At each time point, the total number of activated symptoms was tracked, and labelled as *D* (the state of the system). The more symptoms were active, the more 'depressed' the system was. Later, in above and beyond we specify this further.

As the graphs below show, 'depressed' states increase with connectivity. For a weakly connected system (*c < 1.0*) there are moments where several sympoms occur, but the system never develops into a 'depressed' one. As connecitivity increases, the system starts to oscillate between the 'non-depressed' and 'depressed' state. The system is able to go back to a 'non-depressed' state without changes to the network (in the real world, that would be therapy or medication). The strongly connected network (*c > 1.2 *) becomes 'depressed' after a short time, and does not change back to the 'non-depressed' state. This can be regarded as a person that will not be able to get out of a depression without external help.

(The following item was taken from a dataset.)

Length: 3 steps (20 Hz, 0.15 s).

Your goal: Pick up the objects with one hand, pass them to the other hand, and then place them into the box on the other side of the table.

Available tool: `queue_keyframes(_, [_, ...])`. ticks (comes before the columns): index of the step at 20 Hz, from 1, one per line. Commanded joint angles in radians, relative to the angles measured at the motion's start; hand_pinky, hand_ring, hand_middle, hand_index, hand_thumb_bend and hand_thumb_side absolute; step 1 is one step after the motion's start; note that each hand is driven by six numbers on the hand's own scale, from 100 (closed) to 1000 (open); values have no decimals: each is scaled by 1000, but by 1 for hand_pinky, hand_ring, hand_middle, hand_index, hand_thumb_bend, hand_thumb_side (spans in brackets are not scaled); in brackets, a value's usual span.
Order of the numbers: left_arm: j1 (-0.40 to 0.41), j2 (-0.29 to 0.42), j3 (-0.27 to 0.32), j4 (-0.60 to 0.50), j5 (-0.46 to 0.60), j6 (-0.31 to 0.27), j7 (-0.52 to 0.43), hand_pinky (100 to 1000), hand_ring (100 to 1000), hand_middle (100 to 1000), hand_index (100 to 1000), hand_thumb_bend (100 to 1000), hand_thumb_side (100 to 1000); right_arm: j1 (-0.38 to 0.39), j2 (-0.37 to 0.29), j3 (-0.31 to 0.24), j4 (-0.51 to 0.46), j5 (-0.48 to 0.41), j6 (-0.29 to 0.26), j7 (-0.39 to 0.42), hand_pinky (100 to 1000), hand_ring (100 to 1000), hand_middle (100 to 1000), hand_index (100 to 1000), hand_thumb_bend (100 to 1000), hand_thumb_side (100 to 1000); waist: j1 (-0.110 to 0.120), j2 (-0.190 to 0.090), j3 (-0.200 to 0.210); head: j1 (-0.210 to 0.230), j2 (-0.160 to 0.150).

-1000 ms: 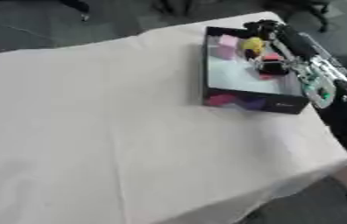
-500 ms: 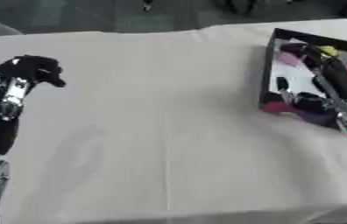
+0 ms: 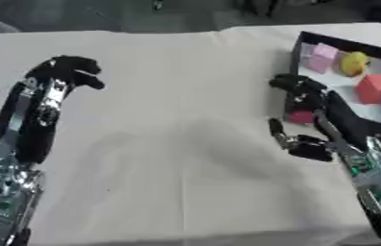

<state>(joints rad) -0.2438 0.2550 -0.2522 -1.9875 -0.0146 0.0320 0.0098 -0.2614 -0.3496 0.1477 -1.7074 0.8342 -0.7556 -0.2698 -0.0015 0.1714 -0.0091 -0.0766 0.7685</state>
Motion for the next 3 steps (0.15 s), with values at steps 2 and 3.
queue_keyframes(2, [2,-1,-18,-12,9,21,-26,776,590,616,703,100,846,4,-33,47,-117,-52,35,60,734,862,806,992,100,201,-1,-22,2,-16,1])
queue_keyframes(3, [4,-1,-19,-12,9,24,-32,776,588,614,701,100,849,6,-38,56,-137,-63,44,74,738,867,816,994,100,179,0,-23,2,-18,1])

To get a feeling of the behaviour of the system, play around with the *c*-parameter and the number of iterations. Don't forget to press **Update Graph**!

The model used in simulation I represents the development of MD without an external trigger. To include the influence of externel events, a second simulation was done.

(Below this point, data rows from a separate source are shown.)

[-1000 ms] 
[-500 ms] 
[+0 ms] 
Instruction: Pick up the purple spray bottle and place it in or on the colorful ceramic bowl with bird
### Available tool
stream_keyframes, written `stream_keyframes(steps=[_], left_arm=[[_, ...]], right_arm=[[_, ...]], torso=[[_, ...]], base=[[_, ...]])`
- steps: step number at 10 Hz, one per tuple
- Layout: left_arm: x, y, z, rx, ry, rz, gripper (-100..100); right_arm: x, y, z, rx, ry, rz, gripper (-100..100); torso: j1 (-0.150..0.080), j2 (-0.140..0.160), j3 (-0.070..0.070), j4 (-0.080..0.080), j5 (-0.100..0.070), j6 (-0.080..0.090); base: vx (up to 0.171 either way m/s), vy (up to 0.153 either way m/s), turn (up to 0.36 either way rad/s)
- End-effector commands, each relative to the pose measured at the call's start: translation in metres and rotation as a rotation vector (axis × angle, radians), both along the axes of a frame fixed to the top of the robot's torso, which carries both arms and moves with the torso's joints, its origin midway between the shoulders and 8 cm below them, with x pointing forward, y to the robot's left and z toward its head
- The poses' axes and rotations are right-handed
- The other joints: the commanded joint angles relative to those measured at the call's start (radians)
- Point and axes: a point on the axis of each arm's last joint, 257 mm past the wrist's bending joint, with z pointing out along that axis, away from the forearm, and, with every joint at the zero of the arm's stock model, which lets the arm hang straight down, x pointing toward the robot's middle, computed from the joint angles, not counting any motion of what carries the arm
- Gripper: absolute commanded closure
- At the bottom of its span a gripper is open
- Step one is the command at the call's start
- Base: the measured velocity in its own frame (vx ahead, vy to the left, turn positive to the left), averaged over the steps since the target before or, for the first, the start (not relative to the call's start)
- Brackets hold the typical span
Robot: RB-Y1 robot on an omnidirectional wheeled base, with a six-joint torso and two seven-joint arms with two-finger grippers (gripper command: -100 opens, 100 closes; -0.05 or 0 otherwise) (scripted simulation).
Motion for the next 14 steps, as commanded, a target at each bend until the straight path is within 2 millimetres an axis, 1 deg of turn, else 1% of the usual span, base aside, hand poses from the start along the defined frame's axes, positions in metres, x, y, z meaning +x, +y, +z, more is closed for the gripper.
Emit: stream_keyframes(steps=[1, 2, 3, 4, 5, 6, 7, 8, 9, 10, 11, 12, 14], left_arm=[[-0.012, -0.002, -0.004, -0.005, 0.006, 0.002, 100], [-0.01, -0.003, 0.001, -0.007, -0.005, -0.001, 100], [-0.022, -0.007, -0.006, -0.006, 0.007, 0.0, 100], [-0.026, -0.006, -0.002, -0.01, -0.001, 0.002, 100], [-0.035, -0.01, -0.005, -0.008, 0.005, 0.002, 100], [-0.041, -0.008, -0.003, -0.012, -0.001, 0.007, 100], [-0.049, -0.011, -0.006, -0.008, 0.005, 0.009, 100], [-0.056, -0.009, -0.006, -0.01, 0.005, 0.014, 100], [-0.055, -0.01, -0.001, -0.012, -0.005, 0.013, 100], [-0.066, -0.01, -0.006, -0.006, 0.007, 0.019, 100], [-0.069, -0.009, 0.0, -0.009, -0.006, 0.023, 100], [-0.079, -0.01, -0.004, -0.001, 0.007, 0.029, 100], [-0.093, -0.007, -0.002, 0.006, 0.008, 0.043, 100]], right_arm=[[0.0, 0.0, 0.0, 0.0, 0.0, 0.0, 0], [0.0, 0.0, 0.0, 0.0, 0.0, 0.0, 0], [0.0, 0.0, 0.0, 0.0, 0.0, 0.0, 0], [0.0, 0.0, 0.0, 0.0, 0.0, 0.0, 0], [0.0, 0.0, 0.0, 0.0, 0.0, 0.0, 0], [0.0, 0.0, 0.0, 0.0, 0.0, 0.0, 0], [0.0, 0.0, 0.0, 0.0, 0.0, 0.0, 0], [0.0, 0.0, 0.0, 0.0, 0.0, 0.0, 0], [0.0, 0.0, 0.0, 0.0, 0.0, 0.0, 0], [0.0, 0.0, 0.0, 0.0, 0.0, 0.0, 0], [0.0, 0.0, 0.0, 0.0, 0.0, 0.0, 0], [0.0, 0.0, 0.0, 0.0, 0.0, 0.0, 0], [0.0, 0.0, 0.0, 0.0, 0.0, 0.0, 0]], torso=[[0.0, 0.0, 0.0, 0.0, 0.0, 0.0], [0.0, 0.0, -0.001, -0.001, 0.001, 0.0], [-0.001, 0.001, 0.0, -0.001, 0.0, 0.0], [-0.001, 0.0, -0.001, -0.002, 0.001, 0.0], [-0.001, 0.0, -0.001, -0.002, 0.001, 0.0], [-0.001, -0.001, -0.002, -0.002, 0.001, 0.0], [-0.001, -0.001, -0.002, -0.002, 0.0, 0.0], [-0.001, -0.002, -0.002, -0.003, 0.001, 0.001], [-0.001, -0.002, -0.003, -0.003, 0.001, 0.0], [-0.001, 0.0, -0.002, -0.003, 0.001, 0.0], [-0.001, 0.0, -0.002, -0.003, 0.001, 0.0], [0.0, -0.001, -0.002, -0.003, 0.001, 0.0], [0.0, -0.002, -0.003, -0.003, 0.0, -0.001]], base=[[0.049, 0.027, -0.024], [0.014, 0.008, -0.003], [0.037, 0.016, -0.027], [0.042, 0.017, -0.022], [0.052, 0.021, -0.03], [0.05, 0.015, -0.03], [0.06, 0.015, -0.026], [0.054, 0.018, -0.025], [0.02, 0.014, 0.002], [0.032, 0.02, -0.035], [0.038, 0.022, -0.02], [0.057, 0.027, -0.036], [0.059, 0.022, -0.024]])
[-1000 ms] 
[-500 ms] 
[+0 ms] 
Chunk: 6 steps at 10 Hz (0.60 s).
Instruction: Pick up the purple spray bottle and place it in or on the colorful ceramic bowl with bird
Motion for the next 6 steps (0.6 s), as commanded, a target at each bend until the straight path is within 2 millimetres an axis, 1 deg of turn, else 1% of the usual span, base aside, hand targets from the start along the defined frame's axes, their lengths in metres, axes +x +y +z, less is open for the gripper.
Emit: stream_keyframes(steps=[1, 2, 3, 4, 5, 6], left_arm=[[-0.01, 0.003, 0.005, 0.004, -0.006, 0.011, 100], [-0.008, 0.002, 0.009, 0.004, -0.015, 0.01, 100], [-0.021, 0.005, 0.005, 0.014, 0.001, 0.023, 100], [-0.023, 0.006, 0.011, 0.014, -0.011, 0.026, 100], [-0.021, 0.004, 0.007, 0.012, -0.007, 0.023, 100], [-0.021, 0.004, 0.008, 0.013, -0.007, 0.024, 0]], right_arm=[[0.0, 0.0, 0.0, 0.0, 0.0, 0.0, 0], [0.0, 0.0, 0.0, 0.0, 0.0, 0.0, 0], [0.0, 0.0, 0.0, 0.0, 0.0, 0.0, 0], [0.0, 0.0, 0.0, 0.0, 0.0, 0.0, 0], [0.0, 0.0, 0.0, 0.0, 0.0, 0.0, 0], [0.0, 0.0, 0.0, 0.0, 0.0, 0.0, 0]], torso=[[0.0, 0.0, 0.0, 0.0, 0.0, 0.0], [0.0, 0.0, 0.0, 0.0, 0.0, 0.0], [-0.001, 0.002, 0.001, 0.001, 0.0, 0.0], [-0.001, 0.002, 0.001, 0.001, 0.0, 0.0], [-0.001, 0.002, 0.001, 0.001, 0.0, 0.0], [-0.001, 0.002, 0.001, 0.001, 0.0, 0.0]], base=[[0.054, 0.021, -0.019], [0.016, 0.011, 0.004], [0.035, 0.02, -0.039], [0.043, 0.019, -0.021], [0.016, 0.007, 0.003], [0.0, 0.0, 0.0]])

**Simulation II: Investigating the influence of external stress on the MD systems**

Since external stressful events (like the death of a loved one) have an impact on the development of MD, the simulation study above does not do justice to real life. In this second simulation study, there is an additional factor influencing the MD network: **stress**. The aim of this addition is to try to answer the following question:

**What happens to systems with increasing connectivity, when external stress is added?**

To answer this question, the total activation function was modified into the following equation:

A_{i}^{t} = ∑^{J}_{j = 1} c**W**_{ij}X_{j}^{t-1} + S_{i}^{t}

For the sake of simplicity, it was assumed that stress influences all symptoms equally. Stress was first increased from -15 to 15, then decreased from 15 to -15 with small steps. The system changes from a 'non-depressed' state to a 'depressed' state in response to increasing stress (the blue lines). For a weakly connected network in a 'depressed' state, decreasing the stress level makes it switch back to a 'non-depressed' state at the initial tipping point on which it switched to a 'depressed' state in the first place (see the red lines). For a heavilly connected network, this tipping point lays after the initial tipping point. So, to get into a 'depressed' state a different level of stress is needed, than to get out again. For someone with a heavily connected network to get out of this 'depressed' state, a lower amount of stress is needed, than the initial tipping point. In the graph you see, for a weakly connected network, that going to a 'depressed' state happens at the same stress level as going back to a 'non-depressed' state, while a network which is heavily connected needs a lower stress level to switch back to a 'non-depressed' state.

The graph below lets you play with this system. Increase or decrease the conncectivity and see what happens. Don't forget *c = 0.8* is a weakly connected network, *c = 1.1* is a medium connected network and *c = 2* is a heavily connected network.